Les États-Unis sont confrontés à une augmentation potentielle des cas d’oreillons, parallèlement à une résurgence plus large de maladies évitables par la vaccination, comme la rougeole. Alors que les épidémies de rougeole dans des États comme la Caroline du Sud font la une des journaux, les responsables de la santé publique surveillent de près les oreillons. Fin février 2026, le CDC avait signalé 34 cas cette année, dont un pic significatif dans le Maryland, qui a enregistré 19 cas confirmés et 7 cas probables, soit une forte augmentation par rapport à seulement 4 pour l’ensemble de 2025.

Cette augmentation, bien que relativement faible en chiffres globaux, rappelle que les oreillons restent présents aux États-Unis et peuvent se propager efficacement, en particulier dans les environnements densément peuplés tels que les écoles et les universités.

Pourquoi les oreillons persistent malgré la vaccination

Les épidémies d’oreillons sont provoquées par plusieurs facteurs, notamment la baisse des taux de vaccination dans certaines communautés et l’efficacité imparfaite du vaccin ROR. Le vaccin ROR protège contre la rougeole, les oreillons et la rubéole. Avant son introduction en 1967, la plupart des enfants contractaient les oreillons à l’adolescence. Le vaccin a considérablement réduit les cas, les faisant passer d’environ 150 000 en 1968 à environ 230 en 2003. Cependant, les seuils d’immunité collective sont plus difficiles à atteindre avec les oreillons qu’avec la rougeole, car le vaccin est moins efficace.

“Une seule dose du vaccin ROR offre une protection d’environ 72 pour cent, tandis que deux doses augmentent ce chiffre à environ 86 pour cent”, explique Christy Beneri, DO, directrice médicale adjointe de la prévention des infections à l’hôpital pour enfants Stony Brook. Cela signifie que certaines personnes vaccinées peuvent quand même contracter la maladie, un phénomène appelé infection par percée. La diminution de l’immunité au fil du temps contribue également aux cas chez les adolescents plus âgés et les adultes.

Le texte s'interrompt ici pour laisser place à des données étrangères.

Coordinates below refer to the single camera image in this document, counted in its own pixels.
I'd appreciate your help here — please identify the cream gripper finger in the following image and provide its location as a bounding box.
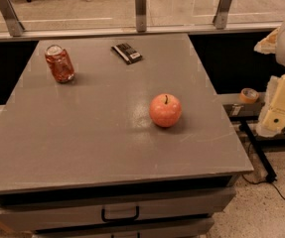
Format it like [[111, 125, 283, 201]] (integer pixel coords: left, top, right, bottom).
[[254, 28, 279, 55], [256, 74, 285, 137]]

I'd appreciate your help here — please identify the red coke can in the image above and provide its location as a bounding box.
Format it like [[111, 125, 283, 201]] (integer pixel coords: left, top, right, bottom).
[[45, 45, 74, 83]]

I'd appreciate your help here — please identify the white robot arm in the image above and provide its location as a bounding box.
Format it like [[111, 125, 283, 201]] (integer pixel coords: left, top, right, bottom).
[[254, 20, 285, 137]]

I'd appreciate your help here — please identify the roll of tan tape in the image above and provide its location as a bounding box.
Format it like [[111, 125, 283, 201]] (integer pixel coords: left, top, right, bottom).
[[239, 88, 259, 104]]

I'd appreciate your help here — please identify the black metal stand leg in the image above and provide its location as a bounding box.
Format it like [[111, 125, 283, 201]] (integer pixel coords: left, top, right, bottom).
[[239, 120, 277, 183]]

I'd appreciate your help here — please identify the red apple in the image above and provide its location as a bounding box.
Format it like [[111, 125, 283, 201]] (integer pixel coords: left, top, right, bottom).
[[149, 93, 182, 128]]

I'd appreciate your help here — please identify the black snack bar packet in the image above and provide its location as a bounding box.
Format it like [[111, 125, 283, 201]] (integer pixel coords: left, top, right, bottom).
[[111, 43, 142, 64]]

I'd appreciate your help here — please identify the grey lower drawer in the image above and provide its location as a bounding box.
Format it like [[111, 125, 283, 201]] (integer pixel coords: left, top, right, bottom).
[[32, 218, 214, 238]]

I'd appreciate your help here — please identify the grey drawer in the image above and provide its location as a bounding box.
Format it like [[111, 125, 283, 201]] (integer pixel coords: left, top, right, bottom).
[[32, 218, 214, 238], [0, 187, 235, 231]]

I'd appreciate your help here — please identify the grey upper drawer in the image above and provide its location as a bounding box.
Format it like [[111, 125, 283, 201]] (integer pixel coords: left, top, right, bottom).
[[0, 187, 235, 231]]

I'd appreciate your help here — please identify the right metal railing bracket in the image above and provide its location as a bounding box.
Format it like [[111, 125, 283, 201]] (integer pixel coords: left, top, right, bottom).
[[213, 0, 232, 29]]

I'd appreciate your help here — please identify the metal railing bracket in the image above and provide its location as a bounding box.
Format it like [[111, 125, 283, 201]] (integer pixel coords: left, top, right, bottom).
[[213, 0, 232, 29], [0, 0, 25, 37], [135, 0, 147, 32]]

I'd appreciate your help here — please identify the middle metal railing bracket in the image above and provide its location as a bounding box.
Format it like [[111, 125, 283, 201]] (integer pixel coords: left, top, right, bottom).
[[135, 0, 147, 32]]

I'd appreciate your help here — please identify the left metal railing bracket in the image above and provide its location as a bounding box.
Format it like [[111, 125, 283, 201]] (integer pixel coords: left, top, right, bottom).
[[0, 0, 25, 37]]

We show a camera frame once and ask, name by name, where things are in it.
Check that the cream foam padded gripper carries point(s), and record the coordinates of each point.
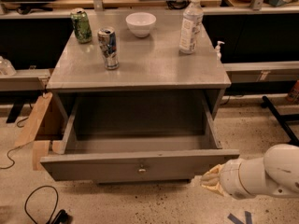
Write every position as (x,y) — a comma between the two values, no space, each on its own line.
(233,178)

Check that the grey top drawer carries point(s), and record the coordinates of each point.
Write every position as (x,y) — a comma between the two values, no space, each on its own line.
(108,138)

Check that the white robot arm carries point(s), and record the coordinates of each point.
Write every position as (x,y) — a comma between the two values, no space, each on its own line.
(275,174)

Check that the brass drawer knob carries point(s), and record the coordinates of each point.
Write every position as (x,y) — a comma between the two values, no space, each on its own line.
(142,169)

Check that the black metal stand leg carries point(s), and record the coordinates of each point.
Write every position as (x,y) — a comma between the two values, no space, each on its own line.
(283,120)

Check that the small pump dispenser bottle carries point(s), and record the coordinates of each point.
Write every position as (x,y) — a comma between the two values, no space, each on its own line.
(218,48)

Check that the clear plastic water bottle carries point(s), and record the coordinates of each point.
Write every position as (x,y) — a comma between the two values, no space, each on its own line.
(191,26)

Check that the white ceramic bowl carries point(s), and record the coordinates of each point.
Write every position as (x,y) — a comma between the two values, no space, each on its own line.
(141,23)

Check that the wooden board stack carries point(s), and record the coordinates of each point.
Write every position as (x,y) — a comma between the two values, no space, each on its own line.
(43,129)

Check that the silver blue energy drink can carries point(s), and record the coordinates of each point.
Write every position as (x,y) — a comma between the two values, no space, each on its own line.
(107,43)

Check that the green soda can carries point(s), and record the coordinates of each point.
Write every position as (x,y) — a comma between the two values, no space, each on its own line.
(81,25)

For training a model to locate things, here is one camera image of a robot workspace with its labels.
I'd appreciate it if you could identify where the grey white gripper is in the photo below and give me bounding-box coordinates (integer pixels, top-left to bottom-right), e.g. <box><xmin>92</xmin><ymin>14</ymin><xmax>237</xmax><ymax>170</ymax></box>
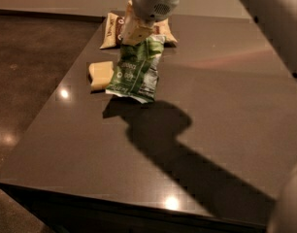
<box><xmin>121</xmin><ymin>0</ymin><xmax>180</xmax><ymax>46</ymax></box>

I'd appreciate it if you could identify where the green jalapeno chip bag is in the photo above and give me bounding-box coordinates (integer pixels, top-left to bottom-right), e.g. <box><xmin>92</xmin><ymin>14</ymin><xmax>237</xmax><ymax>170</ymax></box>
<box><xmin>106</xmin><ymin>35</ymin><xmax>166</xmax><ymax>104</ymax></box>

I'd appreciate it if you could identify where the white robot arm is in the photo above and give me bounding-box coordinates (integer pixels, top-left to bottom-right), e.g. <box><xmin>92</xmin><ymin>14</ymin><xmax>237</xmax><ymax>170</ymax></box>
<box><xmin>126</xmin><ymin>0</ymin><xmax>297</xmax><ymax>233</ymax></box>

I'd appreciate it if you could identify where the brown sea salt chip bag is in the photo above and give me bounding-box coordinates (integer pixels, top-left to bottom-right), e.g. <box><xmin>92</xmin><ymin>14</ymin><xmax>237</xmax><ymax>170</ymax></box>
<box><xmin>100</xmin><ymin>13</ymin><xmax>177</xmax><ymax>50</ymax></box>

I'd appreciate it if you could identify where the yellow sponge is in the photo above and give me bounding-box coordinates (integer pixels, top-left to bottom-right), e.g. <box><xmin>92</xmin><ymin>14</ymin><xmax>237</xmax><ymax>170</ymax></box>
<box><xmin>88</xmin><ymin>61</ymin><xmax>114</xmax><ymax>91</ymax></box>

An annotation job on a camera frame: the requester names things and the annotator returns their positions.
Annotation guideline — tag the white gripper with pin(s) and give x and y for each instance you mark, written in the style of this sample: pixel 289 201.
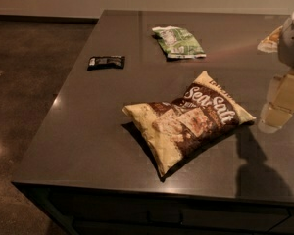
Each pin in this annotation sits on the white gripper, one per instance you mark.
pixel 292 43

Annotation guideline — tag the green jalapeno chip bag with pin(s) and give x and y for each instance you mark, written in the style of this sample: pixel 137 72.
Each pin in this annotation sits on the green jalapeno chip bag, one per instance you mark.
pixel 178 43

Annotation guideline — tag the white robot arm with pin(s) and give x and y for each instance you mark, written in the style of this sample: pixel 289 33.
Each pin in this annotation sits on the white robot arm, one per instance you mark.
pixel 285 50

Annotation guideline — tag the brown sea salt chip bag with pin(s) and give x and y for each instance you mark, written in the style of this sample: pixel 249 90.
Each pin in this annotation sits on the brown sea salt chip bag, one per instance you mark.
pixel 174 131

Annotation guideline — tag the black rxbar chocolate bar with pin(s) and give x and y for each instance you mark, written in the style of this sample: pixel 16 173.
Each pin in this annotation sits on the black rxbar chocolate bar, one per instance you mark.
pixel 106 62

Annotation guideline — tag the cream snack wrapper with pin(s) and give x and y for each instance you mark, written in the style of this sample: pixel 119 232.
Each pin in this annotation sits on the cream snack wrapper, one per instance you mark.
pixel 270 43

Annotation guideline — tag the dark table drawer cabinet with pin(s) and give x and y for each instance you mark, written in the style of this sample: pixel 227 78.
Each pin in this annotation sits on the dark table drawer cabinet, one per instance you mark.
pixel 82 211

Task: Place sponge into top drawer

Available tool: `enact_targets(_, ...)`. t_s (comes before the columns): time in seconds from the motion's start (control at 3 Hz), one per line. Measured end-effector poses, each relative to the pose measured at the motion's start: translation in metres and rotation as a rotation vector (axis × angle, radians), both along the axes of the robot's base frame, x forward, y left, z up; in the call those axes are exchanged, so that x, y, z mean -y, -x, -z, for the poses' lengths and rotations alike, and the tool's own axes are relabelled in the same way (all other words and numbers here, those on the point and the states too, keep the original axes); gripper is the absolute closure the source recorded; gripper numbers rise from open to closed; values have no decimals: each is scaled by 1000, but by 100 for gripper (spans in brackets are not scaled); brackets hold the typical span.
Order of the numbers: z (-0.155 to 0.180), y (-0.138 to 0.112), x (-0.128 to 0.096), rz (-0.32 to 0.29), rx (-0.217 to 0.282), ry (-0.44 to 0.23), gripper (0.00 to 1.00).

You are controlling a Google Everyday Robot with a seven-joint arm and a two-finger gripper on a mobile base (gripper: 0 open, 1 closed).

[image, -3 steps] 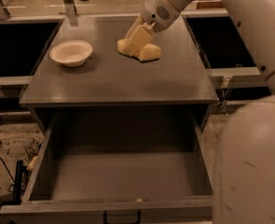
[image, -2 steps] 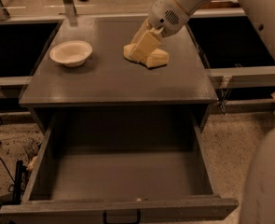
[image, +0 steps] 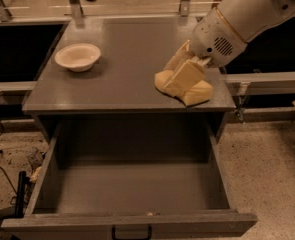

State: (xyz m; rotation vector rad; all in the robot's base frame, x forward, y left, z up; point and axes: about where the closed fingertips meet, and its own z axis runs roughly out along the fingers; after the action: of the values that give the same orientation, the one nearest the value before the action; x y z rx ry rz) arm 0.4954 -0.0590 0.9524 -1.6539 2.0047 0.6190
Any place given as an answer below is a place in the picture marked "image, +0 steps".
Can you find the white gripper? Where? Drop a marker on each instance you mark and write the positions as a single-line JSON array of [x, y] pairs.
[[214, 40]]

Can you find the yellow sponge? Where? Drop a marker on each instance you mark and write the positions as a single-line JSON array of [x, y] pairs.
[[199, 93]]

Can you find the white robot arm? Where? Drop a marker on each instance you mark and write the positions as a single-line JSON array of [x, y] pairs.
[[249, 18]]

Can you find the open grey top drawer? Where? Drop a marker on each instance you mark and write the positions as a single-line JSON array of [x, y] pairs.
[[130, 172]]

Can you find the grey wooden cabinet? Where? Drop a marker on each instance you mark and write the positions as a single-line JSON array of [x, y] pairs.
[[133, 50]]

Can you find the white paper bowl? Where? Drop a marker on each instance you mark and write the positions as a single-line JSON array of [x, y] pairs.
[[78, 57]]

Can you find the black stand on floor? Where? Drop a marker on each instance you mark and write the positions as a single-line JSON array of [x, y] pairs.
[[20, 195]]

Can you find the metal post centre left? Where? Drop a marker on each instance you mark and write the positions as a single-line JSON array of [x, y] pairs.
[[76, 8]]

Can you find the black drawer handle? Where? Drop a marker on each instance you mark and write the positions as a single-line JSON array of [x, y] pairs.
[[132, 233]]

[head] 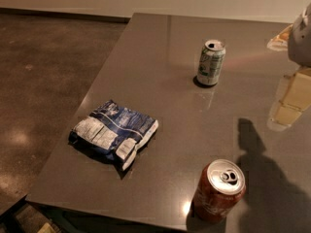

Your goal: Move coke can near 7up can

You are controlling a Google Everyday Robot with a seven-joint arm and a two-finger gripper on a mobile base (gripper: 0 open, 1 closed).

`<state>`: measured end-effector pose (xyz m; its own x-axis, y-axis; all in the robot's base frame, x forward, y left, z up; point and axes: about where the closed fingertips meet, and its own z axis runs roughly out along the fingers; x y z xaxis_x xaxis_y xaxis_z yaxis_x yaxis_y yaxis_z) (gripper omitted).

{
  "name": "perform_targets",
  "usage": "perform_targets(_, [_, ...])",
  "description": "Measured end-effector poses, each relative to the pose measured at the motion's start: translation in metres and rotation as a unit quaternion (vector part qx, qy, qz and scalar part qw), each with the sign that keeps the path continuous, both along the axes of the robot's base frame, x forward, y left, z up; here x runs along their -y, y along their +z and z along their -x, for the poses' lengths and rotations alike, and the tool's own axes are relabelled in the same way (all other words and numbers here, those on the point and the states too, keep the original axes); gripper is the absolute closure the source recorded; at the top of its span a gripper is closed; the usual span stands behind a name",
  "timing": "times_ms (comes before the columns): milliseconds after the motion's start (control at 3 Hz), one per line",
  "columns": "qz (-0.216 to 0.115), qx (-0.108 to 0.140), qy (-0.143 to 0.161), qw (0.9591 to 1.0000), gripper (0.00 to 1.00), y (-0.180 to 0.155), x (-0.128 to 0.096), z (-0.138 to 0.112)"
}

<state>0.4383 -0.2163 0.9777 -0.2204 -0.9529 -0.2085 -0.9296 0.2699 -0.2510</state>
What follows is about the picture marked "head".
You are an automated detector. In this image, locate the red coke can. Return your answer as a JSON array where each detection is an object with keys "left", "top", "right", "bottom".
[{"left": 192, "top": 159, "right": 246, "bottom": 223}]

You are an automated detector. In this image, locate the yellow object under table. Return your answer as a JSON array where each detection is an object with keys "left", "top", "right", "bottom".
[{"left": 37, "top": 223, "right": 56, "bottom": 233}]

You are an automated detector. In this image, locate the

Yvonne Maldonado, MD, professeur de pédiatrie à l’Université de Stanford, résume la situation : « Les cas actuels peuvent résulter d’une combinaison d’une sous-vaccination et d’une moindre efficacité du vaccin contre les oreillons. »

Reconnaître les symptômes des oreillons et comment ils se propagent

Le principal symptôme des oreillons est une inflammation des glandes salivaires, provoquant des douleurs et un gonflement, en particulier près de la mâchoire. D’autres symptômes comprennent de la fièvre, des maux de tête, des douleurs musculaires, de la fatigue et une perte d’appétit. Les adolescents et les adultes ont tendance à ressentir des symptômes plus visibles que les jeunes enfants.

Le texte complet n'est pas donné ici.